A girare il coltello nella piaga allo Stato italiano però, ci ha subito pensato Charles Scicluna che dopo il Motu proprio “beffardo”, ribadisce che a far arrivare alla magistratura le denunce, ci deve pensare lo Stato.

E qui, il problema è enorme, perché proprio lo Stato italiano, giusto lo scorso 28 febbraio, è stato pesantemente accusato dal Comitato delle Nazioni Unite per i diritti dell’infanzia, che al punto 21 della Relazione conclusiva, lamenta l’inerzia dello Stato ai danni dei propri cittadini e la connivenza con la chiesa in materia di pedofilia;

il Comitato è preoccupato per i numerosi casi di bambini vittime di abusi sessuali da parte di personale religioso della Chiesa Cattolica nel territorio dello Stato Membro e per il basso numero di indagini criminali e azioni penali da parte della magistratura italiana.
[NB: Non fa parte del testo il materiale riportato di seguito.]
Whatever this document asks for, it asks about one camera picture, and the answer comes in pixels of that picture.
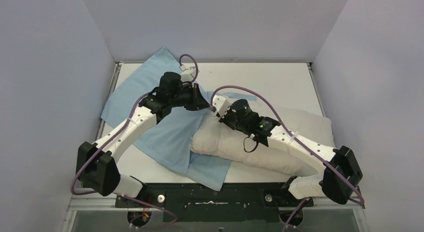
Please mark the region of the white pillow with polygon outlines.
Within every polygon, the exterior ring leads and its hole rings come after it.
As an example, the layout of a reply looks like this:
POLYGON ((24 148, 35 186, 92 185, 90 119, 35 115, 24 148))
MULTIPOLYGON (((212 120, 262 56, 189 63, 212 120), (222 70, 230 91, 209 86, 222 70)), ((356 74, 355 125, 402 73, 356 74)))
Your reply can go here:
MULTIPOLYGON (((332 123, 328 118, 300 109, 278 106, 274 109, 293 133, 322 146, 335 146, 332 123)), ((291 155, 284 143, 275 148, 269 137, 263 142, 256 142, 243 132, 219 122, 219 118, 212 111, 203 116, 191 139, 190 149, 202 155, 218 156, 292 176, 306 177, 317 172, 307 162, 291 155)))

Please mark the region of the green and blue pillowcase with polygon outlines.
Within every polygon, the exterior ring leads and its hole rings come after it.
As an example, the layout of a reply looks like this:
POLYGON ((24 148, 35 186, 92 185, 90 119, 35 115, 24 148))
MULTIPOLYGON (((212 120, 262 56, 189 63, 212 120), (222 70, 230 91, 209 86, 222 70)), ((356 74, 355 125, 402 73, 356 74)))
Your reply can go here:
MULTIPOLYGON (((163 47, 117 86, 107 99, 101 119, 113 128, 118 126, 127 119, 136 100, 159 85, 165 72, 180 74, 182 71, 177 59, 163 47)), ((165 168, 220 191, 231 161, 190 149, 194 134, 207 116, 220 125, 217 117, 208 109, 188 111, 183 107, 173 108, 158 125, 138 138, 134 146, 165 168)))

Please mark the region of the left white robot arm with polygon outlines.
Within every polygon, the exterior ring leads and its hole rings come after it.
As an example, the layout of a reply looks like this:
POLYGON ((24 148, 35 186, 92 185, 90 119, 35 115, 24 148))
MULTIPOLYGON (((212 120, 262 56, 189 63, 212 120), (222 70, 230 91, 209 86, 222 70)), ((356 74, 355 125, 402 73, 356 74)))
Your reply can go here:
POLYGON ((93 143, 84 142, 78 148, 74 181, 90 188, 90 193, 102 196, 127 196, 133 204, 143 205, 148 199, 144 184, 130 175, 119 172, 117 162, 124 152, 146 131, 155 127, 173 108, 188 111, 209 108, 209 104, 195 83, 196 72, 181 74, 165 72, 159 85, 138 98, 128 118, 110 133, 93 143))

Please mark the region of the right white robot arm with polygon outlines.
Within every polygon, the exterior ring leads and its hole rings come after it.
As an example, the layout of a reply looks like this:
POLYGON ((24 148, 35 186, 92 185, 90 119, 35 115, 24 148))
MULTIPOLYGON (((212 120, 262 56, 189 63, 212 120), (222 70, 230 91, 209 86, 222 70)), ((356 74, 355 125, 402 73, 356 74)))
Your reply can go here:
POLYGON ((212 106, 220 123, 257 145, 288 153, 316 170, 310 176, 294 175, 284 184, 281 199, 285 204, 292 206, 309 197, 327 197, 341 205, 352 200, 363 173, 350 148, 326 146, 292 132, 279 121, 252 111, 246 99, 229 102, 215 95, 212 106))

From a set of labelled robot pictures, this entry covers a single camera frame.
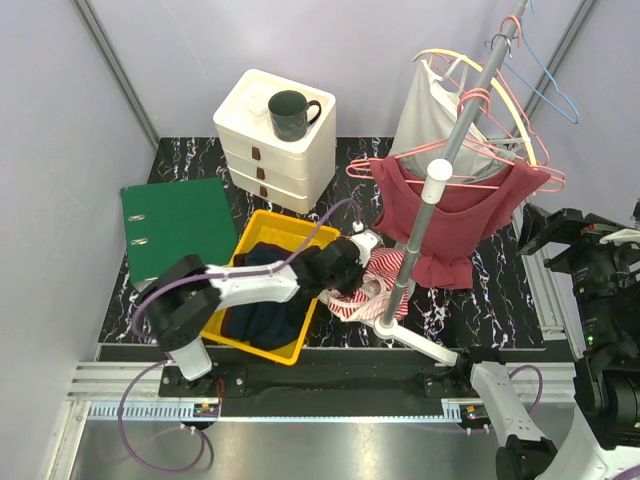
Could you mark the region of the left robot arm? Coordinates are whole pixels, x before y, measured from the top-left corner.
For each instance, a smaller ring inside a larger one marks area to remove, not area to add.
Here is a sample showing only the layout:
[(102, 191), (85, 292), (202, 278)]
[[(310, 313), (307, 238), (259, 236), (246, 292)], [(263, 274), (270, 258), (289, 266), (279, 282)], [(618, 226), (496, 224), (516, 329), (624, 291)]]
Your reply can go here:
[(190, 274), (144, 294), (132, 329), (147, 316), (151, 336), (180, 369), (181, 384), (193, 395), (206, 395), (216, 372), (200, 332), (215, 312), (244, 305), (308, 306), (324, 291), (357, 288), (376, 247), (364, 239), (364, 234), (341, 237), (325, 248), (299, 248), (261, 265), (206, 266), (199, 256), (188, 255), (174, 267), (187, 267)]

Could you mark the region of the light blue wire hanger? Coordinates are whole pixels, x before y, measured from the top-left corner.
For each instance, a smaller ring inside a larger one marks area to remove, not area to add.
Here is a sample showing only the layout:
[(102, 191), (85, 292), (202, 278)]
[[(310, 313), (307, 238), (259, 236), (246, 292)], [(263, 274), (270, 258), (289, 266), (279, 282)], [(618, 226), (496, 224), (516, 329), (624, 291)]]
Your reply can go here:
[[(583, 2), (578, 6), (577, 11), (571, 17), (569, 24), (564, 30), (558, 44), (553, 50), (551, 57), (544, 62), (533, 48), (526, 35), (526, 28), (523, 23), (523, 16), (530, 11), (535, 13), (534, 1), (517, 1), (515, 18), (506, 18), (506, 22), (513, 25), (512, 32), (505, 31), (505, 27), (500, 26), (498, 32), (490, 39), (484, 42), (484, 48), (490, 55), (493, 54), (494, 43), (497, 38), (500, 38), (504, 44), (504, 52), (501, 57), (501, 66), (506, 66), (507, 69), (530, 91), (523, 115), (531, 118), (538, 108), (544, 104), (553, 110), (560, 117), (568, 121), (572, 125), (578, 125), (580, 122), (580, 113), (569, 97), (565, 93), (556, 78), (560, 67), (566, 59), (570, 48), (577, 39), (577, 34), (580, 31), (579, 20), (583, 19), (581, 16), (584, 10)], [(535, 61), (537, 66), (541, 69), (540, 76), (535, 83), (528, 81), (523, 75), (521, 75), (511, 64), (505, 60), (505, 58), (511, 58), (513, 55), (513, 45), (523, 45), (527, 53)]]

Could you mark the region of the maroon tank top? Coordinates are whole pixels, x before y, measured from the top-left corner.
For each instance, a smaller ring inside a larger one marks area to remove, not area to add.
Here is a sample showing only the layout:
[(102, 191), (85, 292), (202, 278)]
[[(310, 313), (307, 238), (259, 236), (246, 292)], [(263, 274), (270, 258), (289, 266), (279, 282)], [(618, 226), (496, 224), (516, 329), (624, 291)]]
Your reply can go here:
[[(373, 161), (370, 167), (383, 205), (373, 228), (407, 243), (423, 186), (394, 157)], [(424, 288), (472, 288), (471, 255), (477, 245), (510, 224), (516, 207), (549, 179), (548, 173), (517, 163), (479, 188), (447, 186), (432, 214), (411, 278)]]

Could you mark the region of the navy tank top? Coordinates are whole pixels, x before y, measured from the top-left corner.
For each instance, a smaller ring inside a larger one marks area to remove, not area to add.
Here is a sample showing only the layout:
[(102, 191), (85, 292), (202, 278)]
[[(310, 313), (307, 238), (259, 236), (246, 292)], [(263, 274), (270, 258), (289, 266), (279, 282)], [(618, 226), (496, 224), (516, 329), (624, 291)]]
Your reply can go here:
[(220, 335), (261, 350), (282, 348), (299, 338), (309, 305), (319, 292), (311, 284), (285, 303), (259, 302), (229, 308)]

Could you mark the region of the red white striped tank top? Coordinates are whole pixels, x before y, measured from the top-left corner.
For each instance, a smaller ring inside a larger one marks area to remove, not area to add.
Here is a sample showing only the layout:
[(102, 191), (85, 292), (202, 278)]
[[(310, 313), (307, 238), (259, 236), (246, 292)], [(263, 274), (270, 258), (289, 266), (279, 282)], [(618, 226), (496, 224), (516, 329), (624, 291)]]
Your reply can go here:
[(375, 321), (387, 310), (404, 252), (395, 248), (373, 251), (363, 275), (363, 284), (351, 296), (337, 290), (323, 291), (319, 301), (342, 322)]

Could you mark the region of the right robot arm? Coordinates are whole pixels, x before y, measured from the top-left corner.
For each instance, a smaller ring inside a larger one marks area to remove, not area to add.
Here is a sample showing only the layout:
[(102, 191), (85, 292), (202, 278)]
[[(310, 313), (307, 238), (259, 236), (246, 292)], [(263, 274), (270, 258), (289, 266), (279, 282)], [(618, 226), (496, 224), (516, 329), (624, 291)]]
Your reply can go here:
[(466, 396), (479, 395), (498, 440), (499, 479), (636, 479), (639, 476), (639, 228), (573, 208), (528, 204), (517, 252), (549, 244), (544, 261), (566, 274), (584, 348), (561, 372), (570, 379), (572, 423), (560, 445), (534, 422), (497, 352), (454, 371)]
Con riferimento alle sue precedenti raccomandazioni (CRC / C / ITA / CO / 3-4, par. 75) e al commento generale n. 13 (2011) sul diritto del bambino alla libertà e contro tutte le forme di violenza nei suoi confronti e prendendo atto dell’Obiettivo 16.2 per lo Sviluppo Sostenibile, il Comitato raccomanda all’Italia di:

(a) Adottare, con il coinvolgimento attivo dei bambini, un nuovo piano nazionale per prevenire e combattere l’abuso e lo sfruttamento sessuale dei bambini e assicurarne l’uniforme implementazione su tutto il suo territorio e a tutti i livelli di governo;

(b) Istituire una commissione d’inchiesta indipendente e imparziale per esaminare tutti i casi di abuso sessuale di bambini da parte di personale religioso della Chiesa Cattolica;

(c) Garantire l’indagine trasparente ed efficace di tutti i casi di violenza sessuale presumibilmente commessi da personale religioso della Chiesa Cattolica, il perseguimento dei presunti autori, l’adeguata punizione penale di coloro che sono stati giudicati colpevoli, e il risarcimento e la riabilitazione delle vittime minorenni, comprese coloro che sono diventate adulte;

(d) Stabilire canali sensibili ai bambini, per i bambini e altri, per riferire sulle violenze subite;

(e) Proteggere i bambini da ulteriori abusi, tra l’altro assicurando che alle persone condannate per abuso di minori sia impedito e dissuaso il contatto con i bambini, in particolare a livello professionale;

(f) Intraprendere tutti gli sforzi nei confronti della Santa Sede per rimuovere gli ostacoli all’efficacia dei procedimenti penali contro il personale religioso della Chiesa Cattolica sospettato di violenza su minori, in particolare nei Patti Lateranensi rivisti nel 1985, per combattere l’impunità di tali atti;

(g) Rendere obbligatorio per tutti, anche per il personale religioso della Chiesa Cattolica, la segnalazione di qualsiasi caso di presunta violenza su minori alle autorità competenti dello Stato Membro;

(h) Modificare la legislazione che attua la Convenzione di Lanzarote in modo da garantire che non escluda il volontariato, compreso il personale religioso della Chiesa Cattolica, dai suoi strumenti di prevenzione e protezione.”

La chiesa cattolica ha un grande problema.

No, non è la pedofilia, ma il Vaticano che anziché emettere un semplice decreto risolutivo come ordinare ai vescovi la denuncia all’autorità civile, diabolicamente persevera nell’attuare quelle politiche che da sempre hanno garantito l’ingiustizia alle vittime e l’impunità ai colpevoli.